> **EXERCISE INSTRUCTIONS**
The reply should hold every line of the listing exactly, and none of its images.

<<<<

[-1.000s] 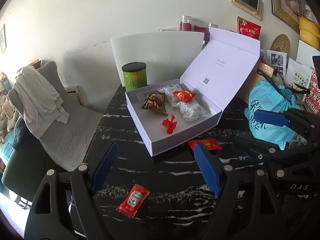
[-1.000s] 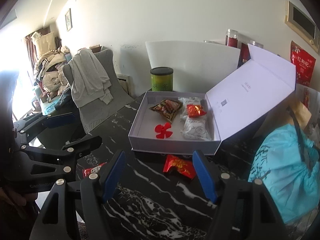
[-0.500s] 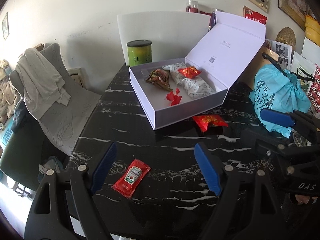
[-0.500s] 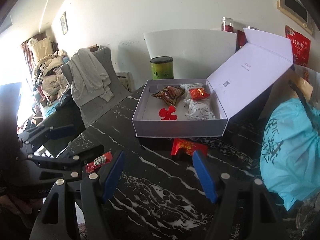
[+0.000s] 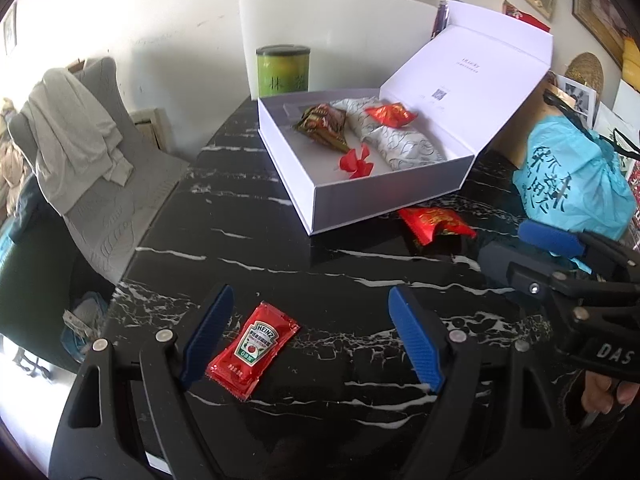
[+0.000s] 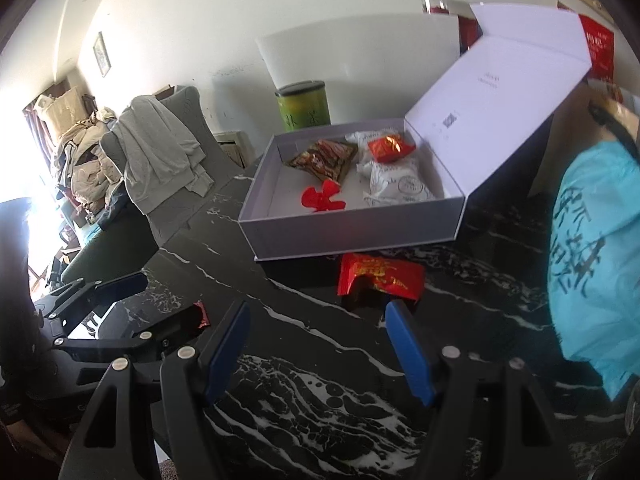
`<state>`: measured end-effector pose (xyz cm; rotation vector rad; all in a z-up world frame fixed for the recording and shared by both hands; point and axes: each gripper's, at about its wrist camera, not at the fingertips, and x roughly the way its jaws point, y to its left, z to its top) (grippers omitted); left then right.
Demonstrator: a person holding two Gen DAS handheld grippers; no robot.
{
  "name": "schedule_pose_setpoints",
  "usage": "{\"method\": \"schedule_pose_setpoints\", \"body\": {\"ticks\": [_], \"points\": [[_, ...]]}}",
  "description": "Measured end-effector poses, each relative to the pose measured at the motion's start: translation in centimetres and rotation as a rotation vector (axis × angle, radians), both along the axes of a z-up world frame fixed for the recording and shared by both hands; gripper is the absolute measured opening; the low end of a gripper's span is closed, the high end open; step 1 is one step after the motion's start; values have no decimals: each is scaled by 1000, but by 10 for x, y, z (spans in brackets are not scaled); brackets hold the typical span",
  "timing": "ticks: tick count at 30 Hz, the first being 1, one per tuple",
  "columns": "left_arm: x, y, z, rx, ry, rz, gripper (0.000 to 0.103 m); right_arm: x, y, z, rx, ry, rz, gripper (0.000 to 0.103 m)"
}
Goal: Organize objects
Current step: 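Withdraw both tools from the box toward the red packets on the table, then grasp the Heinz ketchup sachet with the left gripper while the right grasps the red-gold candy bag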
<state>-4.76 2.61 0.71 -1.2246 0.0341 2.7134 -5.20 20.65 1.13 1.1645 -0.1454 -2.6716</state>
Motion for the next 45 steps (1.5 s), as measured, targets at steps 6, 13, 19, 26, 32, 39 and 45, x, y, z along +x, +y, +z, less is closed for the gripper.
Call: {"method": "schedule_pose_setpoints", "body": {"ticks": [6, 13, 19, 26, 32, 39, 45], "points": [[-18, 0, -16, 9, -21, 5, 79, -20, 2, -17, 11, -45, -27, 71], [-42, 1, -28, 9, -54, 13, 79, -50, 10, -33, 84, -95, -119, 71], [-58, 12, -32, 1, -47, -17, 79, -76, 16, -48, 88, -135, -136, 72], [-67, 16, -36, -2, -63, -33, 79, -88, 16, -60, 103, -166, -112, 76], [-68, 12, -36, 16, -72, -27, 79, -92, 15, -69, 100, -178, -123, 82], [-64, 5, -36, 13, -75, -8, 79, -87, 8, -71, 113, -107, -108, 68], [-51, -10, -24, 12, -49, 9, 79, -76, -3, -68, 90, -113, -71, 59]]}}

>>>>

> **RESPONSE TO THE EXERCISE**
[-1.000s] 
[-1.000s] 
[-0.500s] 
[-0.500s] 
[+0.000s] 
[+0.000s] 
`<state>`: measured end-effector pose (xyz cm; rotation vector rad; all in a z-up world frame fixed for the recording and shared by both hands; point and axes: each gripper's, at about its wrist camera, not at the fingertips, and x roughly the way its jaws point, y to its left, z to its top) (grippers omitted); left then right.
Demonstrator: a person holding two Gen DAS handheld grippers; no robot.
{
  "name": "schedule_pose_setpoints",
  "usage": "{\"method\": \"schedule_pose_setpoints\", \"body\": {\"ticks\": [_], \"points\": [[_, ...]]}}",
  "description": "Measured end-effector poses, each relative to the pose measured at the motion's start: translation in centimetres and rotation as a rotation vector (axis × angle, radians), both along the axes of a z-up world frame fixed for the recording and shared by both hands; gripper is the absolute measured opening; the low end of a gripper's span is closed, the high end open; step 1 is one step after the motion's start; values have no decimals: each is scaled by 1000, but by 10 for x, y, z (spans in brackets are not scaled); brackets hold the typical span",
  "timing": "ticks: tick count at 30 Hz, the first being 1, one per tuple",
  "columns": "left_arm: x, y, z, rx, ry, rz, gripper (0.000 to 0.103 m); right_arm: x, y, z, rx, ry, rz, gripper (0.000 to 0.103 m)"
}
Goal: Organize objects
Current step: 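Withdraw both tools from the box toward the red packets on the table, then grasp the Heinz ketchup sachet with the left gripper while the right grasps the red-gold candy bag
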<state>-4.76 2.61 0.71 -1.2246 0.0341 2.7134 -5.20 20.65 1.13 1.1645 -0.1454 -2.6716</state>
Motion for the next 45 steps (1.5 s), as measured, targets at steps 6, 13, 19, 26, 32, 39 and 45, x, y, z along +x, +y, +z, less is closed for the gripper.
Call: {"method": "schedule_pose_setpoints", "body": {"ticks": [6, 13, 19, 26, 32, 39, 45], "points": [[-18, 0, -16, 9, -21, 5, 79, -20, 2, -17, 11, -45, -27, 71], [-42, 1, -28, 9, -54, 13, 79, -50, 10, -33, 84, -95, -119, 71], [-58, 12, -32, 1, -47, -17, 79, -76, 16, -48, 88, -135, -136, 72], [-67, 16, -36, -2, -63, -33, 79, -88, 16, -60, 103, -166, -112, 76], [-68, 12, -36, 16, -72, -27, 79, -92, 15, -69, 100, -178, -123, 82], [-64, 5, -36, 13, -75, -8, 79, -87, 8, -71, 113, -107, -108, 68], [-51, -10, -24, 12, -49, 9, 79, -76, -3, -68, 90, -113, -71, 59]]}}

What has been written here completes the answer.